Closed thorion3006 closed 5 years ago
if i run the same script with: INSTALL_EXTENSIONS=0 bash install.sh
i get the following error:
Logs:
failed: [master0.argt.ae] (item=etcd) => {"attempts": 60, "changed": false, "item": "etcd", "msg": {"cmd": "/usr/bin/oc get pod master-etcd-master0.argt.ae -o json -n kube-system", "results": [{}], "returncode": 1, "stderr": "The connection to the server openshift-master.argt.ae:8443 was refused - did you specify the right host or port?\n", "stdout": ""}}
Hi @thorion3006
Did the setup_dns.yaml ran without problems? for all-in-one the setup dns should put static records in the /etc/hosts of the designated master - do you have those in /etc/hosts in your master?
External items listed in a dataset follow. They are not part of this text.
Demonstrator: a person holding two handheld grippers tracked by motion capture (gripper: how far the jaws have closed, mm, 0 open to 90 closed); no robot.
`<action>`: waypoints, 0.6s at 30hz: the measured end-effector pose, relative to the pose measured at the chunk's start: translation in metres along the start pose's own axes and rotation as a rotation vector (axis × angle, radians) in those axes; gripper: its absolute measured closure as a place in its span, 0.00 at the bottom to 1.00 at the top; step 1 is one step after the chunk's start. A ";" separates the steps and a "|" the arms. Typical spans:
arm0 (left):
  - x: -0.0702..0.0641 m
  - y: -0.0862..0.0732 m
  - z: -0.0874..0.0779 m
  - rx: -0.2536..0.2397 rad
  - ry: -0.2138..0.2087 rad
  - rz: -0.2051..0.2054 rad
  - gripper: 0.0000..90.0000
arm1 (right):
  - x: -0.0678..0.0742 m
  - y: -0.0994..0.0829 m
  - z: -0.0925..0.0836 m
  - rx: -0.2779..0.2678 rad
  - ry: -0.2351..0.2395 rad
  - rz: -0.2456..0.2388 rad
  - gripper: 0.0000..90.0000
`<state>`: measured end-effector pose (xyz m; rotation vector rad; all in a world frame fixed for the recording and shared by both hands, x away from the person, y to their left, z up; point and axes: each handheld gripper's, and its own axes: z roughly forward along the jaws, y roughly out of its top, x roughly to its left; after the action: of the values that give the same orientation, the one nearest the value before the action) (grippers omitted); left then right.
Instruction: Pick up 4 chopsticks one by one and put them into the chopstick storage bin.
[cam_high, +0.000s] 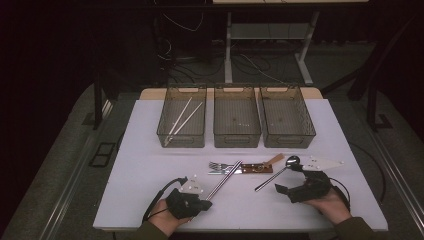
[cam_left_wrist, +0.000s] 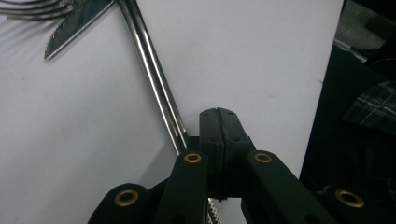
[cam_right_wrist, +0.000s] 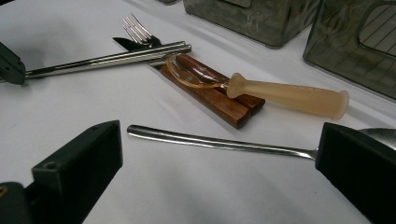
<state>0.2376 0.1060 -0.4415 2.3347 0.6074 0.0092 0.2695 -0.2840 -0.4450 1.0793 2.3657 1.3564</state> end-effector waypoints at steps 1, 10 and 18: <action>0.001 0.000 0.000 0.009 -0.001 0.003 0.99 | 0.000 0.000 0.000 -0.002 0.000 -0.001 0.01; 0.002 0.000 -0.001 0.019 0.014 -0.005 0.99 | 0.000 0.000 0.000 -0.001 -0.001 0.000 0.01; 0.005 -0.002 -0.005 0.030 0.048 -0.007 0.99 | 0.000 0.000 0.000 -0.002 -0.001 -0.003 0.01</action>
<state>0.2402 0.1120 -0.4397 2.3673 0.6432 0.0539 0.2695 -0.2841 -0.4450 1.0755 2.3630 1.3567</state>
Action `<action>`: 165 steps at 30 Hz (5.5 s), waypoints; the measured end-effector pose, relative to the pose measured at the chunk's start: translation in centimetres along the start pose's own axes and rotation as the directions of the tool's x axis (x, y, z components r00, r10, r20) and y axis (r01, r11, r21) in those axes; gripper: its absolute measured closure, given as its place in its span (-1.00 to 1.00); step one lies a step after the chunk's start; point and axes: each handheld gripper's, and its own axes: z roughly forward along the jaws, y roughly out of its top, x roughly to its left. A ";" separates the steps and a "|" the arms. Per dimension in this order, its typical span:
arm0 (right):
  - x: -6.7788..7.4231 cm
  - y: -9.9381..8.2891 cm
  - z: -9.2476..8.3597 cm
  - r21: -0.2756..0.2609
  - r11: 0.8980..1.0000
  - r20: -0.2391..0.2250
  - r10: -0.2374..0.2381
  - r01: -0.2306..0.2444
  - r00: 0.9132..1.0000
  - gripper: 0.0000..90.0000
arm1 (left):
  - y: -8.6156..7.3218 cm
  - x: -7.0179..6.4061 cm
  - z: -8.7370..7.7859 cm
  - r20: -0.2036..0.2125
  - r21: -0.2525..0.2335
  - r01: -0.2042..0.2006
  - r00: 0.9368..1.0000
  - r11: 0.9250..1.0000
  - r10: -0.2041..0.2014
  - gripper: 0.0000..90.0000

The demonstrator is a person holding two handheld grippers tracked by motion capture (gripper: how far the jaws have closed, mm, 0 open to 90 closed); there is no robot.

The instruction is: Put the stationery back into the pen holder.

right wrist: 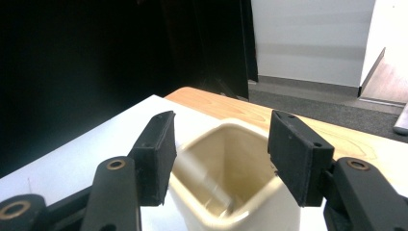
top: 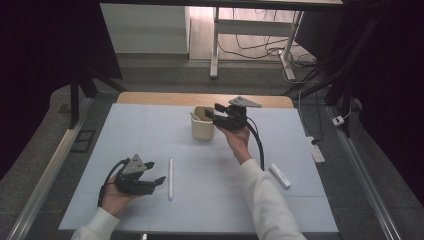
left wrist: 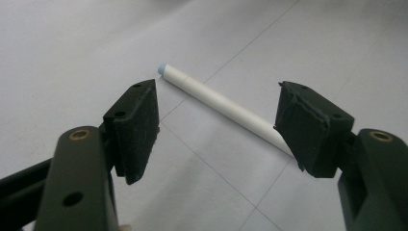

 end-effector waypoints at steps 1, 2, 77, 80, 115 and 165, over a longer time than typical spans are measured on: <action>0.0 -0.1 -0.2 0.002 1.000 -0.002 -0.001 0.001 1.000 -0.04 | 0.0 0.0 0.0 -0.002 0.002 0.000 1.000 1.000 0.000 -0.29; -0.1 -0.1 -0.5 0.003 1.000 -0.006 -0.001 0.001 1.000 -0.03 | 0.0 0.0 0.0 -0.002 0.002 0.001 1.000 1.000 -0.001 -0.29; 1.2 -10.3 -22.3 0.220 0.967 0.048 -0.141 0.127 0.989 -0.01 | 0.0 0.0 0.2 -0.027 0.019 0.030 0.999 0.999 -0.030 -0.33; 1.1 -10.4 -22.5 0.219 0.967 0.056 -0.143 0.127 0.988 -0.01 | 0.2 0.0 0.2 -0.032 0.031 0.032 0.999 0.999 -0.031 -0.33; -0.3 -10.5 -24.2 0.199 0.970 0.061 -0.152 0.137 0.986 -0.02 | 5.0 -0.6 4.8 -0.108 0.261 0.114 0.990 0.959 -0.088 -0.35; -0.1 -11.1 -23.9 0.213 0.962 0.112 -0.200 0.173 0.973 -0.02 | 5.2 1.8 7.9 -0.121 0.363 0.196 0.979 0.911 -0.163 0.73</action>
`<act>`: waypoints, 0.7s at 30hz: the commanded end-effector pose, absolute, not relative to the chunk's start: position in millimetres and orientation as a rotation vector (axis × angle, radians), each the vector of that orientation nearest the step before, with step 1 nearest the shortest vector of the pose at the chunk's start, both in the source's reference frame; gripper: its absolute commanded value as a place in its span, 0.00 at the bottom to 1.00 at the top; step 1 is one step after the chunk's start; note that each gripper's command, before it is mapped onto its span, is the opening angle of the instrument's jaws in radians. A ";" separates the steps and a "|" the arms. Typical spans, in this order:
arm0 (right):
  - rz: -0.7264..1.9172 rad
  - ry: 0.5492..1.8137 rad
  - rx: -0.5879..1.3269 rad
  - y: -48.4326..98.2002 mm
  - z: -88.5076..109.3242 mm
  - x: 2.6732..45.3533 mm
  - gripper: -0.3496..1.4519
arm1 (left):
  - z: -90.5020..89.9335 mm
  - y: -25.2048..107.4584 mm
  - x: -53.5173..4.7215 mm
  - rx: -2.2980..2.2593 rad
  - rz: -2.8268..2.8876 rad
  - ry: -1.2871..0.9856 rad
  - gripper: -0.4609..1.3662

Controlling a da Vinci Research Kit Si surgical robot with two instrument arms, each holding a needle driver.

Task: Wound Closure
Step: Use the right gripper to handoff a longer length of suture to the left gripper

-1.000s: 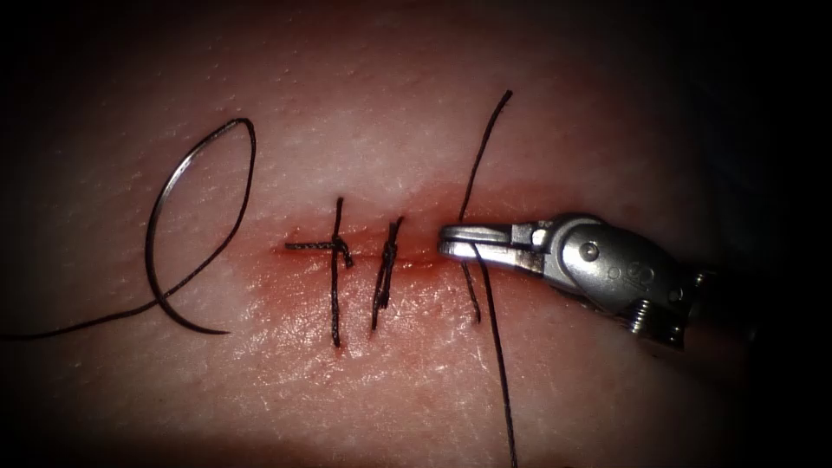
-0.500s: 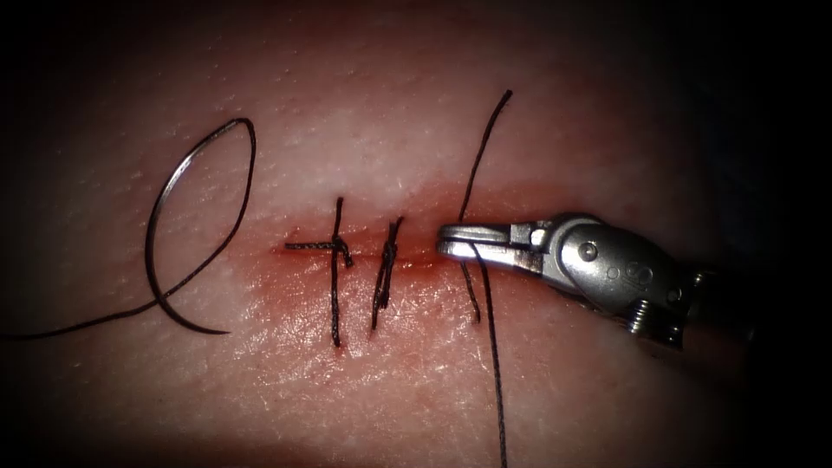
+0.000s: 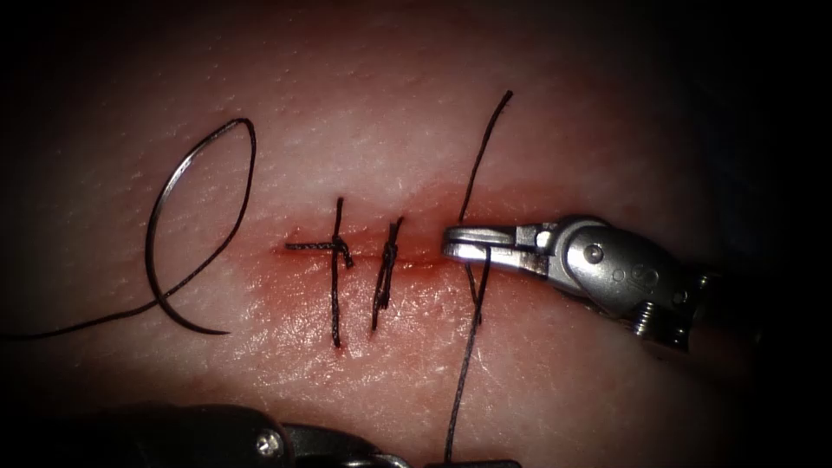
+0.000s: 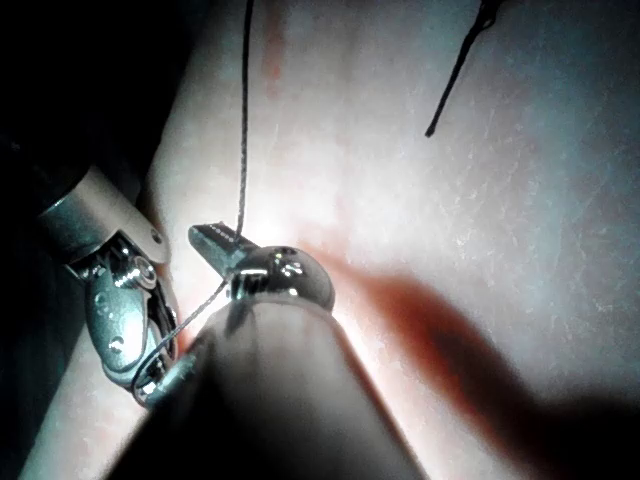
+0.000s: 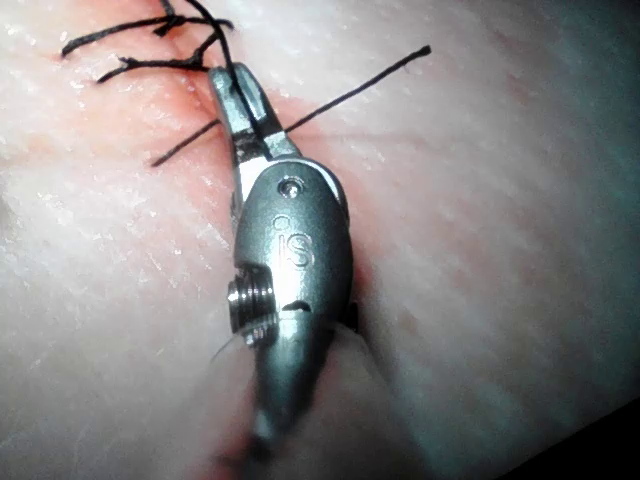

Can you please share your journalctl --since=-1h
from for your failing master?
Hi @thorion3006 Did the setup_dns.yaml ran without problems? for all-in-one the setup dns should put static records in the /etc/hosts of the designated master - do you have those in /etc/hosts in your master? Can you please share your
journalctl --since=-1h
from for your failing master?
As for the hosts file:
This is the output for ip addr
:
1: lo: <LOOPBACK,UP,LOWER_UP> mtu 65536 qdisc noqueue state UNKNOWN group default qlen 1000
link/loopback 00:00:00:00:00:00 brd 00:00:00:00:00:00
inet 127.0.0.1/8 scope host lo
valid_lft forever preferred_lft forever
inet6 ::1/128 scope host
valid_lft forever preferred_lft forever
2: eth0: <BROADCAST,MULTICAST,UP,LOWER_UP> mtu 1500 qdisc mq state UP group default qlen 1000
link/ether 56:6f:e9:a2:00:46 brd ff:ff:ff:ff:ff:ff
inet 10.10.10.95/23 brd 10.10.11.255 scope global noprefixroute dynamic eth0
valid_lft 5330sec preferred_lft 5330sec
inet 10.10.10.94/23 brd 10.10.11.255 scope global secondary noprefixroute dynamic eth0
valid_lft 5008sec preferred_lft 5008sec
inet6 fe80::546f:e9ff:fea2:46/64 scope link
valid_lft forever preferred_lft forever
3: docker0: <NO-CARRIER,BROADCAST,MULTICAST,UP> mtu 1500 qdisc noqueue state DOWN group default
link/ether 02:42:3b:1a:d9:52 brd ff:ff:ff:ff:ff:ff
inet 172.17.0.1/16 scope global docker0
valid_lft forever preferred_lft forever
And this is the entry in /etc/hosts:
127.0.0.1 localhost localhost.localdomain localhost4 localhost4.localdomain4 ::1 localhost localhost.localdomain localhost6 localhost6.localdomain6
10.10.10.94 master0.argt.ae etcd.argt.ae openshift-master.argt.ae openshift-public-master.argt.ae docker-registry-default.apps.argt.ae webconsole.openshift-web-console.svc registry-console-default.apps.argt.ae
So the problem is, its adding the wrong ip address in the hosts file
Also if i try this config:
openshift_ovirt_vm_manifest:
- name: 'master'
count: 2
profile: 'master_vm'
- name: 'node'
count: 2
profile: 'node_vm'
- name: 'etcd'
count: 1
profile: 'node_vm'
- name: 'lb'
count: 1
profile: 'node_vm'
openshift_ovirt_all_in_one: false
openshift_ovirt_cluster: Default
openshift_ovirt_data_store: hosted_storage
openshift_ovirt_ssh_key: "{{ lookup('file', 'id_rsa.pub') }}"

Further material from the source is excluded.